Midea's Infore Group is backed by hospital resources; Far East Horizon operates more than 30 hospitals; People's Medical Publishing House serves millions of medical students; and Lenovo possesses all-in-one hardware devices and a robust overseas business.
These investors are no longer purely financial investors; each holds key links in the healthcare industry and requires a robust AI platform to activate their respective ecosystems.
Therefore, the essence of this funding round is not about SenseTime Medical "raising capital," but rather about team-building. Developing medical AI is a challenging endeavor that is difficult for any single company to accomplish alone.
Making industry partners shareholders locks in future commercialization scenarios, channels, ecosystems, and strategic synergies in advance.
Although the large model foundation built by SenseTime Medical for hospitals is already in place, it has not yet fully demonstrated the true potential of medical large models.
Under these circumstances, Zhang Shaoting's assessment of the next phase for medical AI is the medical world model.
"Today, many large medical models are essentially still 'question-answering' models: writing medical records, searching literature, answering questions, and generating recommendations. However, real-world healthcare is not static text but a dynamic system. How do tumors evolve? What outcomes result from different treatment regimens? How do intraoperative blood flow, anatomical structures, and instrument positions change in real time? These challenges require models to evolve from 'answering' to 'simulating.'"
In his view, medical world models integrate imaging, pathology, genomics, vital signs, clinical text, and temporal dimensions to help physicians understand how diseases occur, how they progress, and how they can be intervened upon.
This path is challenging, but it is precisely the route through which medical AI can truly reach high-value scenarios.
If the past decade saw SenseTime Medical focus on building internal capabilities—computing power, models, platforms, products, regulatory approvals, benchmark hospitals, and industrial ecosystem—the next decade will be about transforming these strengths into enhanced clinical reasoning and commercialization capabilities.
After all, the competition in medical AI is no longer about isolated tactics, but rather a contest of systemic capabilities.
In the world of Jin Yong, true masters are often not those who know the most martial arts techniques, but those with profound internal energy who handle heavy tasks with ease.
SenseTime Medical is striving to demonstrate that the same principle applies to medical AI: first, deeply cultivate the foundational capabilities of large models, and then rapidly advance applied domains such as imaging, pathology, surgery, follow-up care, health insurance, and hospital management.

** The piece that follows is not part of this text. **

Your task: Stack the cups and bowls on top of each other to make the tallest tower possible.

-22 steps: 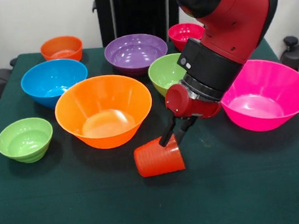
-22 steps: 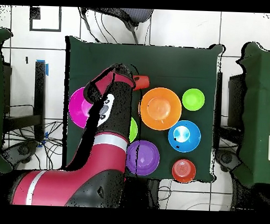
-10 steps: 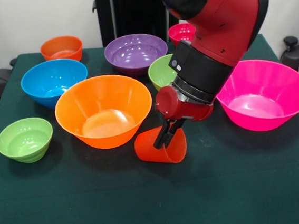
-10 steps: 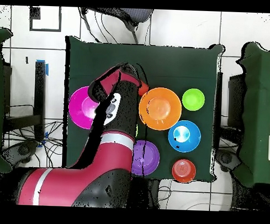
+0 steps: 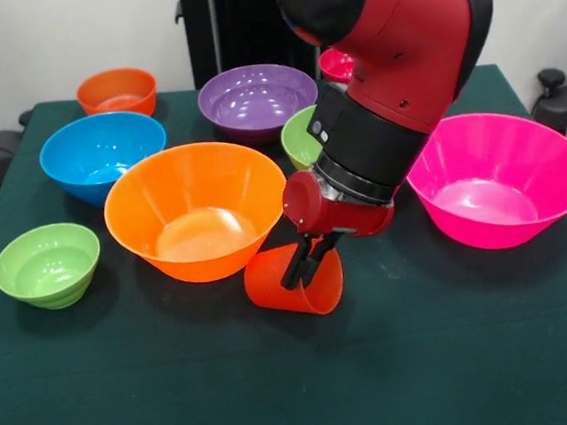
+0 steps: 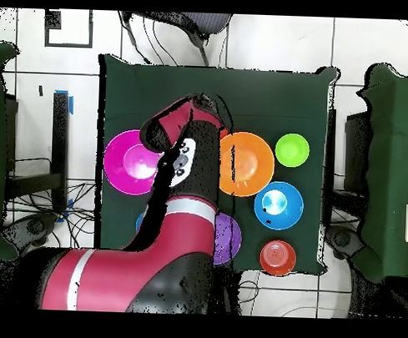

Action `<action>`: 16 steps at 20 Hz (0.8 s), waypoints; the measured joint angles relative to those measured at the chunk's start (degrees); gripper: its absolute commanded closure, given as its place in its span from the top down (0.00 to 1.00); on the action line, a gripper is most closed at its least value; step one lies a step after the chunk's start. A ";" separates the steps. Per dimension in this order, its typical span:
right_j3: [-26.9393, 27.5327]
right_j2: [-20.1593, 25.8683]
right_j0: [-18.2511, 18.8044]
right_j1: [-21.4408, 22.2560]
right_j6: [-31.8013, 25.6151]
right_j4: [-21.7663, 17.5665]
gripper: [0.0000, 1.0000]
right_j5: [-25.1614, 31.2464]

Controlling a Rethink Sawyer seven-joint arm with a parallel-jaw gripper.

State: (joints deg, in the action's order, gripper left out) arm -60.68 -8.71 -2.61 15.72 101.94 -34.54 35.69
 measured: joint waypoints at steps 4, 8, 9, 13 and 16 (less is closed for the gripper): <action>-0.01 3.07 2.99 0.90 0.00 1.03 0.00 0.01; -0.16 6.56 6.45 2.12 0.00 2.37 0.00 0.01; -0.24 7.64 7.49 2.51 0.00 2.88 0.00 0.01; -0.94 12.74 12.29 4.14 0.00 5.06 0.00 0.02; -1.79 16.29 15.39 5.01 0.00 6.40 0.00 0.04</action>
State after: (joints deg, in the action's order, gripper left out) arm -62.48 7.58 12.78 20.74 101.94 -28.14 35.72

This is why the story of SenseTime Medical is not merely a tale of unicorn financing, but rather an industrial pathway validated by an AI company over a decade: leveraging technology as its core competency, platforms as its infrastructure, hospital scenarios as its battlefield, and ecosystem partners as its allies, ultimately advancing medical AI from isolated tools to intelligent healthcare infrastructure within hospitals.
For investors, this represents a growth curve with higher personnel efficiency, lower marginal costs, and greater ecosystem potential.
For hospital administrators, this is an AI foundation that not only addresses the current pain points of individual departments but also supports the future development of smart hospitals.
For SenseTime Medical itself, a decade of honing its expertise has paved the way for a new journey into the deeper realms of industrial application.